Now, it's worth pointing out the Twins did tally 27 hits out of 87 groundballs hit against the Angels and Rangers, which works out to a .310 batting average. Texas' defense held opposing hitters to a .224 groundball batting average last year. The Angels were even better, holding opponents to a .214 mark.
So neither team was converting groundballs into outs at the rate they normally do over the past week, but they didn't compound it by kicking the ball around.

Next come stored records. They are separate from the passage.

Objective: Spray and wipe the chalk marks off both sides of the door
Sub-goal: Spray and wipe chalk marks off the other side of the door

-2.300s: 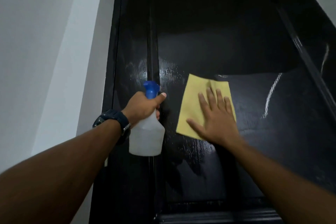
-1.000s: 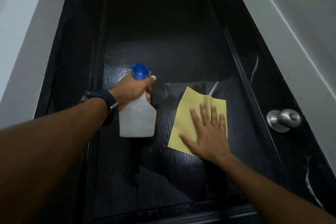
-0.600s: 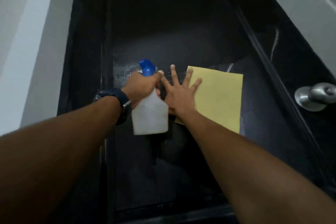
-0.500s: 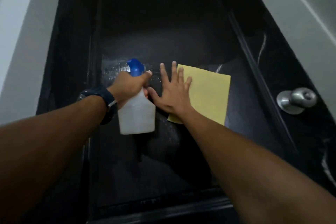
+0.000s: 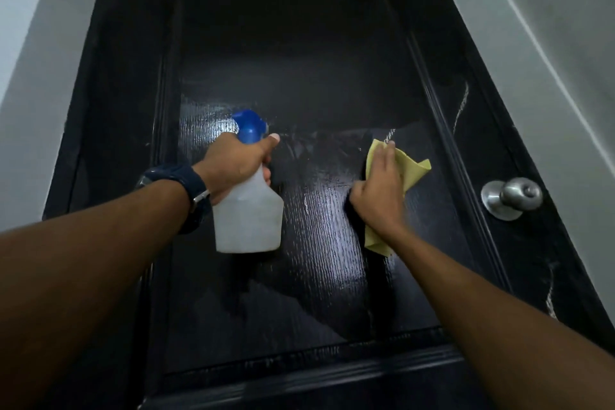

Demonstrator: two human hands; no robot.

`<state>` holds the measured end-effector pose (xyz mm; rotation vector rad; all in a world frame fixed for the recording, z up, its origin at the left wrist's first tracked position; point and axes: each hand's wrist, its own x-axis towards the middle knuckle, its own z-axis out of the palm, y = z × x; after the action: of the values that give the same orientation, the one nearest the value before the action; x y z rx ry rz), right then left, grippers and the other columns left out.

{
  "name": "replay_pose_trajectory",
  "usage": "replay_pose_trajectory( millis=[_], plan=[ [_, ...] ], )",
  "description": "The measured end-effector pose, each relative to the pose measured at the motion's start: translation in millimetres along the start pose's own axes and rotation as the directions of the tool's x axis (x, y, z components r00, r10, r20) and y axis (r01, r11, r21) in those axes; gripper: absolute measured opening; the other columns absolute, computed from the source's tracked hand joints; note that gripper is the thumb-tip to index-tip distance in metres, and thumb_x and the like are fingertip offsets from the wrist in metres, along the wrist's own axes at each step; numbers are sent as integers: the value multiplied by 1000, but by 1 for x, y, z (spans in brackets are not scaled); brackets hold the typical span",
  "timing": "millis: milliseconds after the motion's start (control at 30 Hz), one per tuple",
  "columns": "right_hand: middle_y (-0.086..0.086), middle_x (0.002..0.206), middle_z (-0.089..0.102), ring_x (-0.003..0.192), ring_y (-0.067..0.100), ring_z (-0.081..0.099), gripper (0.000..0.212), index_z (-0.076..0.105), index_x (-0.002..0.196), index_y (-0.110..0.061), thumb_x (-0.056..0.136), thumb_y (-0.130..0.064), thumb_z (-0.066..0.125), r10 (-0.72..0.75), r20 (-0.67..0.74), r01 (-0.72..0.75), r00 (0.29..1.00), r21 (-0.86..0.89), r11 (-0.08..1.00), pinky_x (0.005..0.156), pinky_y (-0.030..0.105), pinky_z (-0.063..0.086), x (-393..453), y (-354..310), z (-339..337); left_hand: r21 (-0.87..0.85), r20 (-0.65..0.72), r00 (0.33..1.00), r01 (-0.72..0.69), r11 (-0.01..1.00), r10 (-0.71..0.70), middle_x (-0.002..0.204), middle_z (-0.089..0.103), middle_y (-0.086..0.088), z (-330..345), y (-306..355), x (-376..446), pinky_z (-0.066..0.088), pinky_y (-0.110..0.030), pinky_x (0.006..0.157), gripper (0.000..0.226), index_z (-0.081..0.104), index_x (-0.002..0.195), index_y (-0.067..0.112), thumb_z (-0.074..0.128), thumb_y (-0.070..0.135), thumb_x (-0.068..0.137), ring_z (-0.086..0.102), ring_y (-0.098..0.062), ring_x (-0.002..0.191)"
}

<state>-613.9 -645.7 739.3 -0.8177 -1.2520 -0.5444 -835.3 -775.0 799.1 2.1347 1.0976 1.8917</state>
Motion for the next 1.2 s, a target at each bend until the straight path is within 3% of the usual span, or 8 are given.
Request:
replay_pose_trajectory(
  millis=[133,233,333,400,500,667,900,1200],
  plan=[
    [17,128,62,115,26,56,38,62,125,1,93,-1,41,271,-76,-216,960,419,882,106,37,44,18,-7,-25,-34,27,1000,-4,999,5,65,61,-10,-3,2,-4,57,-33,58,33,61,93,3,65,36,94,61,-24,54],
    [9,133,64,112,16,58,39,59,139,-13,103,-14,43,580,-247,-290,777,677,677,101,30,45,50,-11,-61,-64,15,1000,-12,998,13,65,60,-12,-2,4,-4,54,-27,49,33,60,93,2,66,35,94,59,-22,50],
    [7,144,57,137,24,49,44,53,144,-18,102,-23,43,356,-314,-138,880,549,824,118,40,35,78,-13,-83,-62,21,1000,-14,998,16,65,61,-13,-3,5,0,55,-29,55,35,61,92,2,65,37,94,60,-24,53],
    [4,149,53,144,28,40,41,57,140,-23,102,-24,43,53,-33,-35,998,402,915,123,46,23,79,-10,-62,-77,22,1000,-20,997,22,65,61,-13,-3,2,1,55,-27,52,35,61,92,2,65,36,94,59,-24,52],
    [-9,167,9,155,29,-9,48,25,158,-30,110,-34,27,-58,417,79,907,-32,996,123,52,-7,53,7,-24,-77,28,999,-15,997,17,64,60,-12,-6,-4,2,54,-27,49,35,60,93,2,65,36,94,59,-22,51],
    [-12,168,4,155,29,-12,54,14,161,-28,109,-41,21,-100,247,136,964,-134,982,122,58,-5,16,-8,0,-62,25,999,26,998,-25,62,61,-10,-25,-20,-4,53,-29,50,37,61,94,2,66,39,94,62,-22,54],
    [-10,169,-2,151,30,-25,61,8,161,-30,105,-45,25,-300,506,301,808,83,950,118,55,-19,-142,-134,71,-41,-8,998,68,997,-68,63,58,-7,-53,-26,-23,53,-26,47,30,58,91,7,65,36,95,58,-19,51],
    [-13,168,-8,153,15,-21,64,9,161,-36,102,-62,19,-364,535,466,762,-63,883,123,54,-9,-144,-80,35,-24,-35,998,57,998,-57,67,58,-7,-74,5,-35,56,-25,49,28,58,89,8,62,35,96,58,-18,53]
  ],
)
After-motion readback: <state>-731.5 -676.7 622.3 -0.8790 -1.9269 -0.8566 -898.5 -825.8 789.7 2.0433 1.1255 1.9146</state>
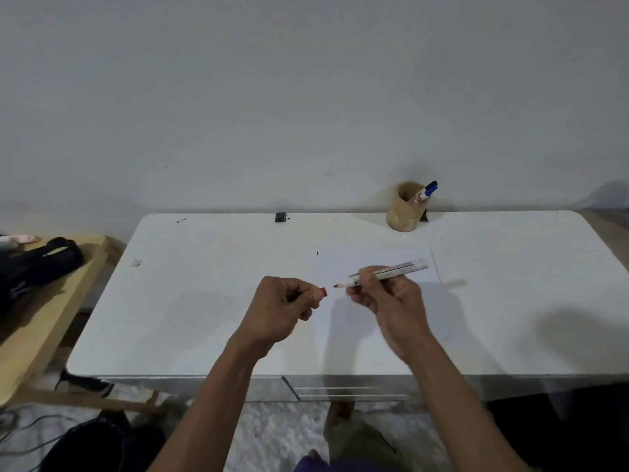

"Look at all the plays they make," Gardenhire said, talking specifically about the Rangers. "They made plays all over the field on us, and the same way with the Angels. They were all over the field. So it's pretty incredible to tell you the truth. That's why they win. You talk about great pitching, and they have all that, and they have offense, but in talking with Ron Washington he says, 'Gardy, we're really playing.' When he said that, I said, 'You're catching the ball good too,' and he says, 'We're all over the field.'
"And that's exactly what you saw during the game. ... Left fielder makes a diving play, second baseman makes a spectacular play, right fielder makes a diving play. I mean, they were all over the field. And Beltre at third base, I don't know how many guys are better than him. He's unbelievable. ...
"You win like that. Believe me, pitching and defense wins. Plus they can hit too. A tough team. And the Angels are the same way."
It wasn't too long ago when opposing managers were saying the same thing about the Twins.